§ Instructions for the task: Give the listing again in full, exactly as it appears.

Start of Block

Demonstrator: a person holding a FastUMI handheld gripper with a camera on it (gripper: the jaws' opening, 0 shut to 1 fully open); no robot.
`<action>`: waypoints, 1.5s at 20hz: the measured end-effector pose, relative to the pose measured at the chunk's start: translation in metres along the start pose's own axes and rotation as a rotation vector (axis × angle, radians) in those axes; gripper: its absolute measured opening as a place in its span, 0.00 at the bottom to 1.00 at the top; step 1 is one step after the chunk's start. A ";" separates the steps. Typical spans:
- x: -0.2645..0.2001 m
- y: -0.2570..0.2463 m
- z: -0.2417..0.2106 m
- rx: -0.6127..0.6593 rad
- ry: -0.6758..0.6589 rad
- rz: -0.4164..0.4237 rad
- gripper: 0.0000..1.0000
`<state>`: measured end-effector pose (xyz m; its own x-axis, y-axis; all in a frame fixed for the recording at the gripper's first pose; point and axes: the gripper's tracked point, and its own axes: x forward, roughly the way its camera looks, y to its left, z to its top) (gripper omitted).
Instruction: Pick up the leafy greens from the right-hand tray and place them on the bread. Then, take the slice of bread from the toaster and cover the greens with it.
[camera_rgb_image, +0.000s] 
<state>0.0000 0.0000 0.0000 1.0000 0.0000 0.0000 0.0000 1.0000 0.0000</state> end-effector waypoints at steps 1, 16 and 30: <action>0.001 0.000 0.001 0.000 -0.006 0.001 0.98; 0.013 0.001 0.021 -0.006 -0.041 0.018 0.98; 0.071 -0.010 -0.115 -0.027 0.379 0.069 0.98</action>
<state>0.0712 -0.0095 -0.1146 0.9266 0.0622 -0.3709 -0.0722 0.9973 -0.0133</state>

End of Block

§ Exercise output:
Demonstrator: a person holding a FastUMI handheld gripper with a camera on it (gripper: the jaws' opening, 0 shut to 1 fully open); no robot.
`<action>`: waypoints, 1.5s at 20hz: the measured end-effector pose, relative to the pose measured at the chunk's start: translation in metres along the start pose's own axes and rotation as a rotation vector (axis × angle, radians) in those axes; gripper: its absolute measured opening as a place in its span, 0.00 at the bottom to 1.00 at the top; step 1 is one step after the chunk's start. A ";" separates the steps. Typical spans:
- x: -0.2645..0.2001 m
- y: -0.2570..0.2463 m
- z: -0.2417..0.2106 m
- rx: -0.6127..0.6593 rad
- ry: -0.6758..0.6589 rad
- rz: -0.4164..0.4237 rad
- gripper: 0.0000..1.0000
`<state>`: measured end-effector pose (xyz m; its own x-axis, y-axis; all in a frame fixed for the recording at the gripper's first pose; point and axes: the gripper's tracked point, and its own axes: x forward, roughly the way its camera looks, y to its left, z to its top) (gripper omitted).
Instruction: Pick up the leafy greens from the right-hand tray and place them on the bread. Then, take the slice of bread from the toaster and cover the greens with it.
[camera_rgb_image, +0.000s] 
<state>0.0000 0.0000 0.0000 1.0000 0.0000 0.0000 0.0000 1.0000 0.0000</state> end-effector waypoints at steps 1, 16 and 30: <action>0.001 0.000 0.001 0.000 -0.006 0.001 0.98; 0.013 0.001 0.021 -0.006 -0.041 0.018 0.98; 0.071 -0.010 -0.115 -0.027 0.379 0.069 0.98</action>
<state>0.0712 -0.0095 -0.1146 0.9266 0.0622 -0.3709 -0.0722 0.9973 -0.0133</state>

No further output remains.